Theoretically, critical mass is found by solving the neutron transport equation (or its diffusion-theory approximation) for the geometry, computing the effective multiplication factor k_eff, and adjusting mass until k_eff = 1. Modern Monte Carlo codes like MCNP6, OpenMC, and Serpent can compute k_eff for arbitrary geometries to better than 0.1% accuracy given good cross-section data. Experimentally, critical-mass measurements are done at zero-power critical facilities (LANL's Godiva, Sandia's Comet, the Tank Critical Assembly at JAEA) where material is slowly assembled until self-sustaining neutron multiplication is observed at very low power (< 1 W). The benchmark ICSBEP database (International Criticality Safety Benchmark Evaluation Project, OECD/NEA) catalogs hundreds of experimentally measured critical configurations used to validate codes and cross-section libraries.

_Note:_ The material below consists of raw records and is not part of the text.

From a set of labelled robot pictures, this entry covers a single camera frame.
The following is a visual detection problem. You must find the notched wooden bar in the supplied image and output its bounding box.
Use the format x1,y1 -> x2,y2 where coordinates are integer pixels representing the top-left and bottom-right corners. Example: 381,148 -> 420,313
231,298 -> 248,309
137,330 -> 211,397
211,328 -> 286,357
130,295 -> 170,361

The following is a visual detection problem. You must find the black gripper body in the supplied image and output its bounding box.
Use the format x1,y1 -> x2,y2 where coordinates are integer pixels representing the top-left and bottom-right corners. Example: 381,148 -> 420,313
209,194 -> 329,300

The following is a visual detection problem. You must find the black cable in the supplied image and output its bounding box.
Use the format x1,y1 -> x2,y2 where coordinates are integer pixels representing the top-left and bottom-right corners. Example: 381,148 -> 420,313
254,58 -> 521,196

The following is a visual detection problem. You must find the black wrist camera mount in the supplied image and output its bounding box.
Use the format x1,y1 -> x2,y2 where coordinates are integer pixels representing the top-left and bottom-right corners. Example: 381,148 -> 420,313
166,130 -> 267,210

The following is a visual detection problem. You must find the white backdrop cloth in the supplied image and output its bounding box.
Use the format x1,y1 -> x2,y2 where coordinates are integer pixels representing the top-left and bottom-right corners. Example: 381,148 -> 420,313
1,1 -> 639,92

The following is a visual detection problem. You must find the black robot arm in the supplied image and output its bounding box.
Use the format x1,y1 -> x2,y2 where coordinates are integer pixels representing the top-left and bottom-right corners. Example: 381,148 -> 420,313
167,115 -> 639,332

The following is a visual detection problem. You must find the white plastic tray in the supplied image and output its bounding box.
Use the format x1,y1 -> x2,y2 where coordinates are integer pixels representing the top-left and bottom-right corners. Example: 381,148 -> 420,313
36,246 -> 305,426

Why is the spherical geometry the reference shape for critical mass tables?
A sphere has the lowest surface-area-to-volume ratio of any 3D shape, meaning the fewest neutrons escape through the surface per neutron produced inside. This makes the sphere the most neutron-efficient geometry and thus the configuration with the smallest possible critical mass for a given material. Other shapes — cylinders, slabs, cubes — leak more neutrons and require more material. For comparison, an infinite slab of HEU at solid density has critical thickness about 1.7 cm, but no critical mass (it is infinite in two directions); a long cylinder of HEU has critical diameter about 5.9 cm. The bare-sphere critical mass therefore acts as the theoretical minimum and a useful reference benchmark, even though practical fissile-material configurations are rarely spherical. Criticality-safety engineers use the bare-sphere number to set conservative limits for storage and transport.
What are common mistakes when estimating critical mass with this formula?

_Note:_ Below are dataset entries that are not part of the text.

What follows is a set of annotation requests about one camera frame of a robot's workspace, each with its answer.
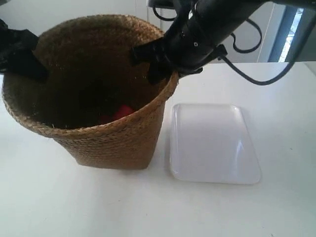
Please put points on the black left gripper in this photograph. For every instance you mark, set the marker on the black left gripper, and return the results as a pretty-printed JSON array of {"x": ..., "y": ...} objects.
[{"x": 16, "y": 53}]

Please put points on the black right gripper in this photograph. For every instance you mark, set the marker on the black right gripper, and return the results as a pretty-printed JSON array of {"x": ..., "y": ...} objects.
[{"x": 186, "y": 47}]

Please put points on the brown woven wicker basket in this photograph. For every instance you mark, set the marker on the brown woven wicker basket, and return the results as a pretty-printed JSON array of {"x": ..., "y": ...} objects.
[{"x": 90, "y": 74}]

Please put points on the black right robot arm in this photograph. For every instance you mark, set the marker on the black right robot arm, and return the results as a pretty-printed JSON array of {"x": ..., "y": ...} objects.
[{"x": 228, "y": 14}]

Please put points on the red cylinder upper right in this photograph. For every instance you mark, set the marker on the red cylinder upper right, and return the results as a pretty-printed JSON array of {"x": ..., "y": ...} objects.
[{"x": 122, "y": 111}]

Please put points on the white rectangular plastic tray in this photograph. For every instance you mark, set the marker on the white rectangular plastic tray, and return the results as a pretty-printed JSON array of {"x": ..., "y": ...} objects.
[{"x": 211, "y": 143}]

The biggest mistake is using a critical radius from a different configuration than the one being analyzed — e.g., applying a reflected r_c to a bare-sphere calculation, or vice versa. The reflected critical mass can be 2–4× lower; the bare value 2–4× higher. Another error is using solid-metal density for a powder or oxide form; PuO₂ has theoretical density ~11.5 g/cm³ versus alpha-Pu metal at 19.8, so critical mass nearly doubles even though r_c also changes. Confusing critical mass with critical assembly: critical mass is the steady-state k_eff = 1 condition, but adding mass beyond critical (supercritical) is what creates exponential power growth. People also forget that critical mass depends strongly on isotopic composition — 'plutonium' could mean weapons-grade (94% Pu-239) with critical mass ~10 kg, or reactor-grade (60% Pu-239 plus heavier isotopes) with critical mass ~13 kg. Finally, computing critical mass for a sphere when actual storage geometry is a cylinder or slab understates the material limit; use geometry-specific tables from ANSI/ANS-8 standards.

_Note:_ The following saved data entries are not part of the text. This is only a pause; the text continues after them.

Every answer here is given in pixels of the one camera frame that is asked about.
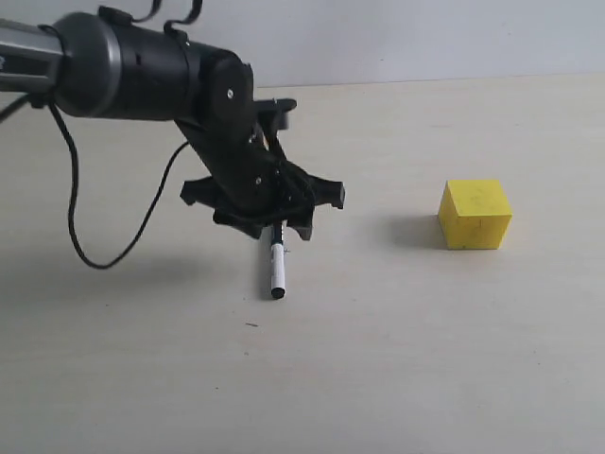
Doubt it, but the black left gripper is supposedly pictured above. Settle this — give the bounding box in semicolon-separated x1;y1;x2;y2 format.
180;136;346;241

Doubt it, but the yellow foam cube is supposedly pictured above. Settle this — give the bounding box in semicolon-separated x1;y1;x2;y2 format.
438;180;512;251

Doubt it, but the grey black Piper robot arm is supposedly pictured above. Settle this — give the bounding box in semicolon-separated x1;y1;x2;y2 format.
1;7;345;240

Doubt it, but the black and white marker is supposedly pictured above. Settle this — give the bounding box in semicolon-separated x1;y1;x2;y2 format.
270;222;286;300

When should I NOT use this calculator?
Skip this calculator for any actual criticality-safety analysis or regulatory submission — those must use validated transport codes (MCNP6, KENO, SCALE) with vetted cross-section libraries and qualified personnel; a textbook formula is not licensable. Do not use it for non-spherical geometries (slabs, cylinders, irregular shapes) without first finding the appropriate critical dimension for that geometry; the sphere formula will give the wrong number. Avoid it for solutions, moderated systems, or hydrogenous mixtures where moderation effects dominate and the bare-sphere model breaks down entirely. It is not suitable for systems with reflectors (bare-sphere r_c is wrong by 30–60% for reflected systems) or for compressed or expanded densities outside the published reference state. The formula also assumes a single fissile isotope; mixed-actinide systems (MOX fuel, Pu-Am-Cm mixtures from spent fuel reprocessing) need full nuclear-data-driven calculations. Finally, never use any critical-mass estimate to make safety decisions on real fissile material — that requires institutional radiation-protection programs, double-contingency principles, and engineered controls, not a single number from a calculator.